If it is, then this should work fine, and I do not see why you are not setting the CategoryType.Id as the primary key? If it is not your PK, nor being referenced as a FK elsewhere, then I dont see a point to it. I personally dont think you gain enough in bandwidth savings, and should probably just request the data by CategoryId and Name. In fact, no PK is often how inheritance structures are represented ( How can you represent inheritance in a database? ).

If you must keep it the way that you have it set up, I personally suggest setting the Id as the PK, and just setting up a unique constraint on CategoryId/Name.

That is just my two cents, though.

Category
----
Id|Name
1 |Food
2 |Drink

CategoryType
----
Id|CategoryId|Name
1 |2         |Water
2 |2         |Orange Juice

UPDATED ANSWER (to directly address performance concerns)

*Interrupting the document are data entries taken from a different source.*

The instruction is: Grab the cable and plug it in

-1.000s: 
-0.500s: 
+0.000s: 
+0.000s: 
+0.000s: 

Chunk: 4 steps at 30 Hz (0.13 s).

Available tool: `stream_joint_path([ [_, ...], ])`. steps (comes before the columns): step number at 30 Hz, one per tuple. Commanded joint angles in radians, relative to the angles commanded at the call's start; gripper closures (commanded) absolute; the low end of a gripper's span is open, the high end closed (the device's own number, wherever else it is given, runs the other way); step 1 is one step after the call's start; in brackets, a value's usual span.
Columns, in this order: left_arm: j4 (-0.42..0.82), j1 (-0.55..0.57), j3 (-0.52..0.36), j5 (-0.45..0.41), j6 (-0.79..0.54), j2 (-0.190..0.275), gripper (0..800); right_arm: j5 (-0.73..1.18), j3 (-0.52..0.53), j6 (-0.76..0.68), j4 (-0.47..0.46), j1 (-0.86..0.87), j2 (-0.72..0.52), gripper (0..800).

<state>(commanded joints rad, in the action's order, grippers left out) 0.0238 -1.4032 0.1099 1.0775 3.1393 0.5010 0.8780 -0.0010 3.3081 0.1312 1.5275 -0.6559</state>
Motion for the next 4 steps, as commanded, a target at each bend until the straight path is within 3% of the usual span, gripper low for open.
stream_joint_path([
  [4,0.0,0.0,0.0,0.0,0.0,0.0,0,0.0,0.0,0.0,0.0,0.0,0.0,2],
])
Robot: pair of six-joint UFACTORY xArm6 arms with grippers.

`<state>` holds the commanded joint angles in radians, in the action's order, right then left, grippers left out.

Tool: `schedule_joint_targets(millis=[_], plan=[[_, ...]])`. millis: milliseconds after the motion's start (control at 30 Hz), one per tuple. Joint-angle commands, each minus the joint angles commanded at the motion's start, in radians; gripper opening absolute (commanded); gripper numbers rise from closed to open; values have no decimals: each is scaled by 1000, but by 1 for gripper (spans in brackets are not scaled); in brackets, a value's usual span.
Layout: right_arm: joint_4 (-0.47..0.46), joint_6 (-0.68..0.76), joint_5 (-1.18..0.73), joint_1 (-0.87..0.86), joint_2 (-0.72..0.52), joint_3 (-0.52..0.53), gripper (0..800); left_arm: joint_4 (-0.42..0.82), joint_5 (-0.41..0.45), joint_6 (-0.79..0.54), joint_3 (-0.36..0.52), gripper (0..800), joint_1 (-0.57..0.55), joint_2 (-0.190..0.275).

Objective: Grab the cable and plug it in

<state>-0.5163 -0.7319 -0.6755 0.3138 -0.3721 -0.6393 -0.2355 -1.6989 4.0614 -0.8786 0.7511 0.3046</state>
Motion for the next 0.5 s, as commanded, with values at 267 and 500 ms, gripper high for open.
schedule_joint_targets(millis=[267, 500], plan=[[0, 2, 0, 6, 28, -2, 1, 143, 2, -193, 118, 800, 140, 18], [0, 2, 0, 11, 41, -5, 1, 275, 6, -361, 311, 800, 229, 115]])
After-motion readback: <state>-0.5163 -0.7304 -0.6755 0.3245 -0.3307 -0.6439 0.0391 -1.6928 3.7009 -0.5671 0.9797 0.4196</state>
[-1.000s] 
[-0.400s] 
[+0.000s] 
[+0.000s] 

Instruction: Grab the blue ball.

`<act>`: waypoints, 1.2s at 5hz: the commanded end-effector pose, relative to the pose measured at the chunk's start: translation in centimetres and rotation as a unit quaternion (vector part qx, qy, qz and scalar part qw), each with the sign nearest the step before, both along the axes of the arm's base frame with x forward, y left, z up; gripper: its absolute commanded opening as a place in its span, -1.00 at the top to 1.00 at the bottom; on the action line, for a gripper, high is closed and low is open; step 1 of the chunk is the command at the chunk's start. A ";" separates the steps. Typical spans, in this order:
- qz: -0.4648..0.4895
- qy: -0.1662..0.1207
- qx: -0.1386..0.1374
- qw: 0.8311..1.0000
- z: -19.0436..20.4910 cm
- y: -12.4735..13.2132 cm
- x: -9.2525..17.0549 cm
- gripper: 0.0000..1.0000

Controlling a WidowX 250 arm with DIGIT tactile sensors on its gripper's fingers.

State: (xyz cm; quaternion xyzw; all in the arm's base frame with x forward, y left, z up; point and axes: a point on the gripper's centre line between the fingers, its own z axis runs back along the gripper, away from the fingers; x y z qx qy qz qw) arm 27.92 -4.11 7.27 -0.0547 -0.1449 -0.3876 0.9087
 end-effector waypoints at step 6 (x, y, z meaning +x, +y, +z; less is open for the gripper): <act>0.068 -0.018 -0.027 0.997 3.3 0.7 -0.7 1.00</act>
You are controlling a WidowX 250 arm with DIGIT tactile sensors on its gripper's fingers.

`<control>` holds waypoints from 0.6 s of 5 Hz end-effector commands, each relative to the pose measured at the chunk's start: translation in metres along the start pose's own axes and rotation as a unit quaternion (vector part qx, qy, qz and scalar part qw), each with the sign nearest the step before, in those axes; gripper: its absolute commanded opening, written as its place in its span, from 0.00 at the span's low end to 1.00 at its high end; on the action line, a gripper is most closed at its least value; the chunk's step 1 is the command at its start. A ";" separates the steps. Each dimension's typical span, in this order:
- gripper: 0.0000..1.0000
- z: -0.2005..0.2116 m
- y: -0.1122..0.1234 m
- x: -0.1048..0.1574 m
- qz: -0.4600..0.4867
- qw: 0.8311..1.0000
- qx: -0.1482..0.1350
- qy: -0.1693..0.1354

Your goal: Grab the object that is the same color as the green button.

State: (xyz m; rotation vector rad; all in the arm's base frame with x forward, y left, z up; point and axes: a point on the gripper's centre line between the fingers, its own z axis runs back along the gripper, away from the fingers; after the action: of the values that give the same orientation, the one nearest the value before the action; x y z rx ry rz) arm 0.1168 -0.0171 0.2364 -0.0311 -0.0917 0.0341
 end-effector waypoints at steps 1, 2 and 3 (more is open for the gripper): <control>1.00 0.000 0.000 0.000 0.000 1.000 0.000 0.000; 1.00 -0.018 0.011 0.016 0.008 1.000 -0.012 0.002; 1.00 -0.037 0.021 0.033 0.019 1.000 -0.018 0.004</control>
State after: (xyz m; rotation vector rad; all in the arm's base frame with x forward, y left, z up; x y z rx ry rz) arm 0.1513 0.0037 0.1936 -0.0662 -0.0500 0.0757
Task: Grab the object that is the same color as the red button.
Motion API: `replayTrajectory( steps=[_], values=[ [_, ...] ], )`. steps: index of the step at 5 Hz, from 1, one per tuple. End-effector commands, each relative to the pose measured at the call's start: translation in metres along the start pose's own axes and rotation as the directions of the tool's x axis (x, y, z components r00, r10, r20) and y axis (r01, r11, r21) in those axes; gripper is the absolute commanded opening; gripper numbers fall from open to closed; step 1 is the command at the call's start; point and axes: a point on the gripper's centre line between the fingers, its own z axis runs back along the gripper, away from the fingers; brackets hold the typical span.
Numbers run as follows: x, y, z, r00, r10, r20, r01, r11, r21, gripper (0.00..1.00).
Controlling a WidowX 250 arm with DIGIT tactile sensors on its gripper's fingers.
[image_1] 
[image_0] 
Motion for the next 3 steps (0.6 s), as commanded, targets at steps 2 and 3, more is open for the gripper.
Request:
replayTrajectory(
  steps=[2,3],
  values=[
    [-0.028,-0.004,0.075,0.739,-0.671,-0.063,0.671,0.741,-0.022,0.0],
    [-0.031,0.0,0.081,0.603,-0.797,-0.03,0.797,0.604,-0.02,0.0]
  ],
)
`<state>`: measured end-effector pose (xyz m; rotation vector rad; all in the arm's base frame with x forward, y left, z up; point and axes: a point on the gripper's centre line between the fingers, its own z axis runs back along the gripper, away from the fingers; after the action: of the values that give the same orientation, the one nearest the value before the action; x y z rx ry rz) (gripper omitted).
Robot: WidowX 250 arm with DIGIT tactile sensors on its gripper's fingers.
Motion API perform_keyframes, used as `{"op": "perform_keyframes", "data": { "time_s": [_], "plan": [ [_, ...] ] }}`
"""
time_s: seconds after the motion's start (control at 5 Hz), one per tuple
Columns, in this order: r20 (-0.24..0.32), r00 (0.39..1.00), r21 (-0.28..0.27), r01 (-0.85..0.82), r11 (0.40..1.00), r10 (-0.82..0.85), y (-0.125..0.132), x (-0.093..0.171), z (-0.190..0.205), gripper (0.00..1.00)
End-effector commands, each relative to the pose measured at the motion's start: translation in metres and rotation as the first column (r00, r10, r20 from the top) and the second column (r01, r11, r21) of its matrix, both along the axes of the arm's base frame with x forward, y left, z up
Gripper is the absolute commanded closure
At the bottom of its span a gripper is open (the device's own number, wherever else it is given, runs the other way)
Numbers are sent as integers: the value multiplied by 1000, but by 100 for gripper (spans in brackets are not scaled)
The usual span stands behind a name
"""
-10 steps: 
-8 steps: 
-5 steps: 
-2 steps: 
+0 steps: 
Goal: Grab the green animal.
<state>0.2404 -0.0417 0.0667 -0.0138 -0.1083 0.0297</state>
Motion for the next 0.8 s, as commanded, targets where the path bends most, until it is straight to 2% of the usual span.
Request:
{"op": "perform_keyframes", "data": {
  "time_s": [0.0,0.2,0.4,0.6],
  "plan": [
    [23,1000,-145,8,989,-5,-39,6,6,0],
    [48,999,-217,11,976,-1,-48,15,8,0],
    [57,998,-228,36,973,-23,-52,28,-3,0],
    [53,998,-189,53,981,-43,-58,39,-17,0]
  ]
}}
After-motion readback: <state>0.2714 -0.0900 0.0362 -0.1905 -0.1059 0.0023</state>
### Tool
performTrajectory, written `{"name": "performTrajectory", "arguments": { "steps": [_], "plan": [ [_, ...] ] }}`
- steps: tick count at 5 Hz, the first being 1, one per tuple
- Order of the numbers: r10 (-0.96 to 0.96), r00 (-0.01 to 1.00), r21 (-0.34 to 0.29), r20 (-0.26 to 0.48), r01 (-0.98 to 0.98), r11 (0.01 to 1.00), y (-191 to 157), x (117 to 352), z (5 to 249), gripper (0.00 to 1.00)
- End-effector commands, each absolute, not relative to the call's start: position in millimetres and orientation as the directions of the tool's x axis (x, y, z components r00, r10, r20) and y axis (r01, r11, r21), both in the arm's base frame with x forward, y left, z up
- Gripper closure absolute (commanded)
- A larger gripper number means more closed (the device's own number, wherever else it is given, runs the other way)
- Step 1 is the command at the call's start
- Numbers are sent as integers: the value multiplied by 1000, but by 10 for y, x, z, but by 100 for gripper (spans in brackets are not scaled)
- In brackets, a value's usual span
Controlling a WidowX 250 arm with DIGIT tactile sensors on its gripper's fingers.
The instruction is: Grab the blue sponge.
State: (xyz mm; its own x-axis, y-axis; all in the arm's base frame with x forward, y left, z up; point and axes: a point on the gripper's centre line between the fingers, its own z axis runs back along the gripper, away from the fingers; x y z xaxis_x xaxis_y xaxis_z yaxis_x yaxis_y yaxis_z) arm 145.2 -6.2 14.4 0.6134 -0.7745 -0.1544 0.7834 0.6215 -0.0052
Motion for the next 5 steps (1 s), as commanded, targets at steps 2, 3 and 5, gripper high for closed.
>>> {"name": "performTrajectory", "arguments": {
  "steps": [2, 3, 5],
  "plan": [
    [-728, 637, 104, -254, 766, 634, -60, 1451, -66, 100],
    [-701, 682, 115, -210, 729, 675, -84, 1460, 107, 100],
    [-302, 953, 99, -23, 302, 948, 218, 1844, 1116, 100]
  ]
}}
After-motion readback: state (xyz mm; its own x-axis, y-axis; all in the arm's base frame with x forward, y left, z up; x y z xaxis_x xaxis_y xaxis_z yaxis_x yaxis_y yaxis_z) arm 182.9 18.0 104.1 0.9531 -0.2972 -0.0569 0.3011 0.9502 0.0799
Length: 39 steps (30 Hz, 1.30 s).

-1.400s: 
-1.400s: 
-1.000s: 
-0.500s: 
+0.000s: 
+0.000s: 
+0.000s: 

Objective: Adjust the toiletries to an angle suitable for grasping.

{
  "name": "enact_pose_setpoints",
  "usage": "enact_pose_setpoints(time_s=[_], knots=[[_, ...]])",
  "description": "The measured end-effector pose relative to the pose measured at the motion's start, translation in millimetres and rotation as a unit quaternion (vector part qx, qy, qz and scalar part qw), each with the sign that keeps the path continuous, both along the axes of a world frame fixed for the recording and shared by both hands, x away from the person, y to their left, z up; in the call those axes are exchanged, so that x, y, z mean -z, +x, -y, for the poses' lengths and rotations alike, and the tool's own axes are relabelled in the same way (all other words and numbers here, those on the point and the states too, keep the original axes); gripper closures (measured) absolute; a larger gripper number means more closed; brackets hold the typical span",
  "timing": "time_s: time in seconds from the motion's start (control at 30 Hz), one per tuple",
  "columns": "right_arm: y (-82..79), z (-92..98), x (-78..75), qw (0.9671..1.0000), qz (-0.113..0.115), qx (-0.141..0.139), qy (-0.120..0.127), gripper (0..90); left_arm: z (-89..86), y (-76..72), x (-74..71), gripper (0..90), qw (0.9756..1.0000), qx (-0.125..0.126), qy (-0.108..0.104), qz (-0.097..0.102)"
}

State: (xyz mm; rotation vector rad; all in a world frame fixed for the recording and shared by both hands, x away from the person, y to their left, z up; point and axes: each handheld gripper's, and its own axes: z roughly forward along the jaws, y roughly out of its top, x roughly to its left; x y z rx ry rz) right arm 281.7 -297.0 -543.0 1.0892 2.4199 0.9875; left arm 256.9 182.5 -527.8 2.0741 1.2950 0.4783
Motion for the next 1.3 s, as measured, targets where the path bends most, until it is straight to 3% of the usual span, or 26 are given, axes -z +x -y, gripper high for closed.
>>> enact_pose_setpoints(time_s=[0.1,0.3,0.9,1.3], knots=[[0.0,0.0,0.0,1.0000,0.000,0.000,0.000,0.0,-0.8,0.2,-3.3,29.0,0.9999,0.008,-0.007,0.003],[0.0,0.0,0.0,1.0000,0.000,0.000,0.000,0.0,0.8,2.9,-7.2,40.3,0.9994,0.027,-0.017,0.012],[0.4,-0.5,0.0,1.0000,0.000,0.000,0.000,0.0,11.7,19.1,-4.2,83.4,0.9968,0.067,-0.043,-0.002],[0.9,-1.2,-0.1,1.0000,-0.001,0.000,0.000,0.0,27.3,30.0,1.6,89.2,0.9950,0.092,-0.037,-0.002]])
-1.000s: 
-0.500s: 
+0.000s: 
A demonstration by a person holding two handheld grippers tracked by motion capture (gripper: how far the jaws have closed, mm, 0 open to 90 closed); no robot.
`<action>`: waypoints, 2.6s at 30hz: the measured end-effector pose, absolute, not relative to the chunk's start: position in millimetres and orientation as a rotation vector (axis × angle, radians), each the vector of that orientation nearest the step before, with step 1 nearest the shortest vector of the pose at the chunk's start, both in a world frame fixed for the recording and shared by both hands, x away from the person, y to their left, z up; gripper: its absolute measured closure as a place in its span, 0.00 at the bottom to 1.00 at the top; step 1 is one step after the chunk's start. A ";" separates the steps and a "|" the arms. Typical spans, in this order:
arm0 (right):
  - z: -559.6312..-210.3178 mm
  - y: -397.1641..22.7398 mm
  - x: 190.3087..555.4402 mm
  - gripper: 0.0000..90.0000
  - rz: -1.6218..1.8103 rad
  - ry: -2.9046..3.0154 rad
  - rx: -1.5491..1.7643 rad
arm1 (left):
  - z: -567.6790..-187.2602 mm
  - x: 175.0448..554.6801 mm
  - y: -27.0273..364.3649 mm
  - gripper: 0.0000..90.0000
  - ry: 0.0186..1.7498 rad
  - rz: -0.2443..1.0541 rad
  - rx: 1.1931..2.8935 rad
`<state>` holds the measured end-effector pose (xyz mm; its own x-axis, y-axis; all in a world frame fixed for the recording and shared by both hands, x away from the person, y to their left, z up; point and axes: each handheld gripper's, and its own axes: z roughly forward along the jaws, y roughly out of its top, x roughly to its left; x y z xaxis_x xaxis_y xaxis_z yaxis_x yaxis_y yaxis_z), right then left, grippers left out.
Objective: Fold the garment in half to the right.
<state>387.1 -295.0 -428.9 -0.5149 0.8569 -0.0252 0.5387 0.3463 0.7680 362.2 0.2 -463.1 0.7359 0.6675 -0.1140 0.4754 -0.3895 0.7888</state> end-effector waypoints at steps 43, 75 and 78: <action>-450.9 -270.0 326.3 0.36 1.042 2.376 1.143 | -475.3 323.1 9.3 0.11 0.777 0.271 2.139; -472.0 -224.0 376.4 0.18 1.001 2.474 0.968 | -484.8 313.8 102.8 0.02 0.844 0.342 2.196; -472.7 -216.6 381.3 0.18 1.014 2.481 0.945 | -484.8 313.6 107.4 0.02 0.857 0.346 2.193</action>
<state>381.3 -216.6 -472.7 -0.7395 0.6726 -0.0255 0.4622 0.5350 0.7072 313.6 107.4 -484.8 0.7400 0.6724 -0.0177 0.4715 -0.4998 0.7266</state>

First, I would suggest not entirely worrying about it too much if it is not a problem. That is a common problem many of us make, overcomplicating something that does not need it. That falls under the KISS principle in my book

However, if you are deadset on trying to figure this out ahead of time the way you explained, then here are my additional thoughts:

  • Create the PK as Id, however make it NONCLUSTERED
  • Create the Clustered Index on CategoryId and consider using an INCLUDE keyword on the above nonclustered index.
  • Only do the above if you are more often going to be using the CategoryId for querying, than the CategoryType.Id
  • A consideration when creating your keys though (even taken from the INCLUDE article)
Index maintenance may increase the time that it takes to perform modifications
, inserts, updates, or deletes, to the underlying table or indexed view.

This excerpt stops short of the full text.